**What you have to do**
Pictures stay out; please output the remaining data exactly.

**Data**
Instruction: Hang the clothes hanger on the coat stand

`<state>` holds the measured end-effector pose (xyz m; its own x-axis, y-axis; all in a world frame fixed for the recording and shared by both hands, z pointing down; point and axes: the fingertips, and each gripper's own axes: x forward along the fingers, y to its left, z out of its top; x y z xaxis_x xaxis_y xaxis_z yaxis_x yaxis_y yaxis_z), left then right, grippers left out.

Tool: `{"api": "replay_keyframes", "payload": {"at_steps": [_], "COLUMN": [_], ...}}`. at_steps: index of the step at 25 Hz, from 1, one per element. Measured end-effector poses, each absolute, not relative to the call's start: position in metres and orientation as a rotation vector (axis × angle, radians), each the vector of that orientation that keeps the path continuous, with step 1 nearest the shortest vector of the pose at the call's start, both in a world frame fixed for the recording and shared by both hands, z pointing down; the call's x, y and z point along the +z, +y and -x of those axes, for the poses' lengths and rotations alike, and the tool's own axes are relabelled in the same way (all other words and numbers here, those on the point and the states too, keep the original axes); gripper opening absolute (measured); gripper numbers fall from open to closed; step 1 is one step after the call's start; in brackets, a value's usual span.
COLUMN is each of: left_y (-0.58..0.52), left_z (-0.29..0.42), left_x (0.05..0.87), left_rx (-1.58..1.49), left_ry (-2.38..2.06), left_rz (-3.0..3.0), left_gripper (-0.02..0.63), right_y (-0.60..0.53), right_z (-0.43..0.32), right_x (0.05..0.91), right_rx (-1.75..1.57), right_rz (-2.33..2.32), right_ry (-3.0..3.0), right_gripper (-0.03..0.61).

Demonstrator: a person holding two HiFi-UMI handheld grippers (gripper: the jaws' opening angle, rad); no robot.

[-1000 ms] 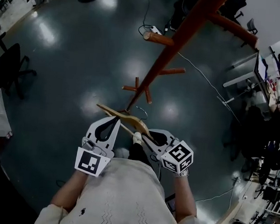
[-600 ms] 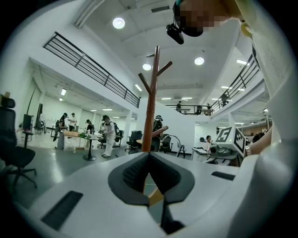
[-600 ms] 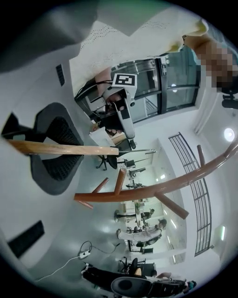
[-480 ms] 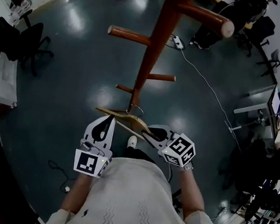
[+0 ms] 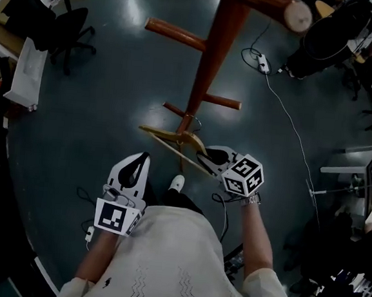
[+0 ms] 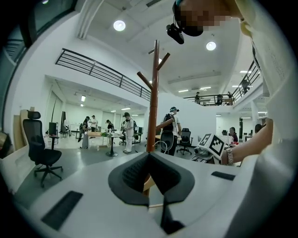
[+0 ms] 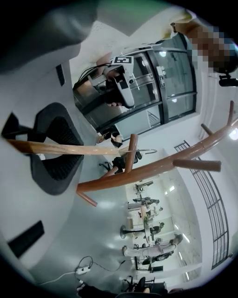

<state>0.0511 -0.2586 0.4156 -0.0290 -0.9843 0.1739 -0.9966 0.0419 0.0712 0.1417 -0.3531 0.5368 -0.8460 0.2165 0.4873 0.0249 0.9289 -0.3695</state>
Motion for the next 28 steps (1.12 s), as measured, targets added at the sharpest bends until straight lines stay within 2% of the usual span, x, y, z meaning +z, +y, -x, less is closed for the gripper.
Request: {"api": "replay_keyframes", "payload": {"at_steps": [20, 28], "left_y": [-0.271, -0.276], "left_z": [-0.052, -0.052], "left_x": [0.424, 0.425], "left_rx": [0.196, 0.181], "left_ry": [-2.182, -2.175], "left_rz": [-1.966, -1.98], "left_gripper": [0.012, 0.012], "right_y": [-0.376, -0.392], "right_z": [-0.107, -0.104], "right_x": [0.594, 0.602], "right_rx": [0.513, 0.48], "right_rz": [0.272, 0.157], "right_ry": [-2.546, -2.546], "right_gripper": [0.069, 0.071]}}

**Solution**
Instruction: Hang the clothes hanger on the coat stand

`<state>` holds the measured end-effector pose (xyz m; its own x-axis, y-axis; all in a world frame fixed for the recording and shared by both hands, z pointing down; point and axes: the fingertips, and each gripper's own axes: x forward along the fingers, y to its left, z out of its top; x y z xaxis_x xaxis_y xaxis_z yaxis_x yaxis_y yaxis_z), left then right, grippers left out.

Tool: `{"api": "replay_keyframes", "payload": {"at_steps": [_], "COLUMN": [_], ...}}`. at_steps: index of the step at 25 Hz, from 1, one per element. Measured end-effector poses, each absolute, not relative to the call's start: position in metres and orientation as a rotation vector (axis × angle, radians), each the vector of that orientation that keeps the path continuous, with step 1 nearest the shortest vector of the pose at the call's start, both in a world frame fixed for the recording and shared by both hands, z pointing down; the call's x, y and z point along the +z, +y and -x of those axes, for the poses' lengths and rotations alike, and the tool's own axes are relabelled in the same way (all other words and numbers here, those on the point and the states too, keep the original axes); gripper opening absolute (measured); gripper numbers fall from open to closed; step 1 is one step after the call's start; in brackets, a value's usual span.
COLUMN is each of: left_y (-0.58..0.52), left_z (-0.29..0.42), left_x (0.05..0.87), left_rx (-1.58..1.49), left_ry (-2.38..2.06), left_rz (-3.0..3.0), left_gripper (-0.02..0.63), right_y (-0.60..0.53), right_z (-0.43..0.32), right_x (0.05..0.91), right_rx (-1.75..1.57), right_rz (-2.33..2.32), right_ry (-3.0..3.0), right_gripper (-0.03..0.61).

Demonstrator: a person holding two HiFi-UMI handheld grippers (gripper: the jaws' opening angle, rad); no robot.

[-1000 ms] 
[-600 ms] 
[-600 ms] 
[-480 ms] 
[+0 ms] 
[+0 ms] 
[+0 ms] 

<state>0.0511 -0.2586 0.4156 -0.0290 -0.9843 0.1739 -0.9966 0.0419 0.0712 0.1417 -0.3531 0.5368 -0.8460 0.2165 0.4873 0.0249 0.9289 -0.3695</state>
Motion for the next 28 steps (1.12 s), as measured, targets added at the sharpest bends until straight lines stay within 2% of the usual span, x, y, z meaning +z, +y, -x, less is closed for the gripper.
Request: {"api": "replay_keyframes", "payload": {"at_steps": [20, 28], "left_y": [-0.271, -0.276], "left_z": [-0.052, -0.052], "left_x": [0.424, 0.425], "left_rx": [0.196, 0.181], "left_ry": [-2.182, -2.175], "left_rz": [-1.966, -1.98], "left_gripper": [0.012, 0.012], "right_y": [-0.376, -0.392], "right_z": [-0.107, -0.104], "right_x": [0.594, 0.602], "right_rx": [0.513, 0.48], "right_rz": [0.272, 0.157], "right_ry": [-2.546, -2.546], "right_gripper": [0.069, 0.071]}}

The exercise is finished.